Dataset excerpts
>>>>
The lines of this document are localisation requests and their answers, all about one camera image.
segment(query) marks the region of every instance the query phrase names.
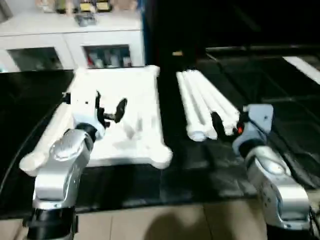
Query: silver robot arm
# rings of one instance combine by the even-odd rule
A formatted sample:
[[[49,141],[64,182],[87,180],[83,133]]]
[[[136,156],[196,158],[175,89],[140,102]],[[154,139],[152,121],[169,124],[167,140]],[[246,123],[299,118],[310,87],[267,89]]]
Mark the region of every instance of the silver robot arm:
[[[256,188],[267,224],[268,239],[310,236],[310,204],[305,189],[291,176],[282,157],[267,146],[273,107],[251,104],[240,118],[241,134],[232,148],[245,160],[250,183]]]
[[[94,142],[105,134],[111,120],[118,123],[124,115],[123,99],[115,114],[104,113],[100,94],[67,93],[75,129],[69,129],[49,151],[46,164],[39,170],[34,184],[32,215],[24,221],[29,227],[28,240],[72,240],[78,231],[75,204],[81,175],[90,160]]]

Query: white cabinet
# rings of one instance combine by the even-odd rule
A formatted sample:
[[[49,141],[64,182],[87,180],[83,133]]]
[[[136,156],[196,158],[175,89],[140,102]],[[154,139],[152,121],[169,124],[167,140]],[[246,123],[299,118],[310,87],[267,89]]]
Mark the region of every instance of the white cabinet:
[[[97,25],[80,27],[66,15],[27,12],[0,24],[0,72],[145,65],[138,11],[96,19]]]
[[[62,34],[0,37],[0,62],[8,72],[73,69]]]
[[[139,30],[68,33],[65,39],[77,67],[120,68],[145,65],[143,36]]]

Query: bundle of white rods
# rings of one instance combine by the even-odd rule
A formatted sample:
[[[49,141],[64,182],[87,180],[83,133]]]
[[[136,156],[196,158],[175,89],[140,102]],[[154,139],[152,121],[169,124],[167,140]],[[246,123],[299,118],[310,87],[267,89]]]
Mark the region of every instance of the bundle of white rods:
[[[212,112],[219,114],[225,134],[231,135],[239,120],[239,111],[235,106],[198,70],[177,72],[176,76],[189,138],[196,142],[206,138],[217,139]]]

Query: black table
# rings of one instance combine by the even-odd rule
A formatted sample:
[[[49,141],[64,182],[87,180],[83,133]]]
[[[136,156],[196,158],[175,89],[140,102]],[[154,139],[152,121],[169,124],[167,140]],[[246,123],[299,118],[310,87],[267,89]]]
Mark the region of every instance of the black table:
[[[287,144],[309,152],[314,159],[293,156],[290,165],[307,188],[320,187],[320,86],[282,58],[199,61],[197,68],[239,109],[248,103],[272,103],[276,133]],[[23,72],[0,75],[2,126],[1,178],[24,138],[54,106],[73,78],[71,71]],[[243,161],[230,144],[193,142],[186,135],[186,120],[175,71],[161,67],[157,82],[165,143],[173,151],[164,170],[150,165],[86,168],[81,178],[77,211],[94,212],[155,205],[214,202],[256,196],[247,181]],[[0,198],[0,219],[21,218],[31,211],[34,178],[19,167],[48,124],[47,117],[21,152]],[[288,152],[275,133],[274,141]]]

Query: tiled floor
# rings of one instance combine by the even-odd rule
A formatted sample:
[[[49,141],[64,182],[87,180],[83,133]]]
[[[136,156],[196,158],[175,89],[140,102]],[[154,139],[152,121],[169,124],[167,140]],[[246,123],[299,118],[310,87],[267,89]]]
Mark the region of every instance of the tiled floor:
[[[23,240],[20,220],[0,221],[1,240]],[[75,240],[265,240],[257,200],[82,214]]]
<<<<
# YOUR TASK
Every line above should be copied exactly; do not carry over the pictures.

# RESULT OF THE EXERCISE
The lines of this document are localisation requests and their answers, all about one camera image.
segment(query) marks the region of every instance the query phrase names.
Query: silver robot arm
# rings of one instance combine by the even-odd rule
A formatted sample:
[[[49,141],[64,182],[87,180],[83,133]]]
[[[136,156],[196,158],[175,89],[140,102]],[[154,139],[152,121],[169,124],[167,140]],[[246,123],[299,118],[310,87],[267,89]]]
Mark the region of every instance of the silver robot arm:
[[[256,188],[267,224],[268,239],[310,236],[310,204],[305,189],[291,176],[282,157],[267,146],[273,107],[251,104],[240,118],[241,134],[232,148],[245,160],[250,183]]]
[[[94,142],[105,134],[111,120],[118,123],[124,115],[123,99],[115,114],[104,113],[100,94],[67,93],[75,129],[69,129],[49,151],[46,164],[39,170],[34,184],[32,215],[24,221],[29,227],[28,240],[72,240],[78,231],[75,204],[81,175],[90,160]]]

Query: white cabinet
# rings of one instance combine by the even-odd rule
A formatted sample:
[[[49,141],[64,182],[87,180],[83,133]]]
[[[136,156],[196,158],[175,89],[140,102]],[[154,139],[152,121],[169,124],[167,140]],[[246,123],[299,118],[310,87],[267,89]]]
Mark the region of every instance of the white cabinet:
[[[97,25],[80,27],[66,15],[27,12],[0,24],[0,72],[145,65],[138,11],[96,19]]]
[[[62,34],[0,37],[0,62],[8,72],[73,69]]]
[[[139,30],[68,33],[65,39],[77,67],[120,68],[145,65],[143,36]]]

Query: bundle of white rods
# rings of one instance combine by the even-odd rule
A formatted sample:
[[[49,141],[64,182],[87,180],[83,133]]]
[[[136,156],[196,158],[175,89],[140,102]],[[154,139],[152,121],[169,124],[167,140]],[[246,123],[299,118],[310,87],[267,89]]]
Mark the region of every instance of the bundle of white rods:
[[[212,112],[219,114],[225,134],[231,135],[239,120],[239,111],[235,106],[198,70],[177,72],[176,76],[189,138],[196,142],[206,138],[217,139]]]

Query: black table
# rings of one instance combine by the even-odd rule
A formatted sample:
[[[49,141],[64,182],[87,180],[83,133]]]
[[[136,156],[196,158],[175,89],[140,102]],[[154,139],[152,121],[169,124],[167,140]],[[246,123],[299,118],[310,87],[267,89]]]
Mark the region of every instance of the black table:
[[[287,144],[309,152],[314,159],[293,156],[290,165],[307,188],[320,187],[320,86],[282,58],[199,61],[197,68],[239,109],[248,103],[272,103],[276,133]],[[23,72],[0,75],[2,126],[1,178],[24,138],[54,106],[73,78],[71,71]],[[243,161],[230,144],[193,142],[186,135],[186,120],[175,71],[161,67],[157,82],[165,143],[173,151],[164,170],[150,165],[86,168],[81,178],[77,211],[94,212],[155,205],[214,202],[256,196],[247,181]],[[0,198],[0,219],[21,218],[31,211],[34,178],[19,167],[48,124],[47,117],[21,152]],[[288,152],[275,133],[274,141]]]

Query: tiled floor
# rings of one instance combine by the even-odd rule
A formatted sample:
[[[49,141],[64,182],[87,180],[83,133]]]
[[[136,156],[196,158],[175,89],[140,102]],[[154,139],[152,121],[169,124],[167,140]],[[246,123],[299,118],[310,87],[267,89]]]
Mark the region of every instance of the tiled floor:
[[[23,240],[20,220],[0,221],[1,240]],[[75,240],[265,240],[257,200],[82,214]]]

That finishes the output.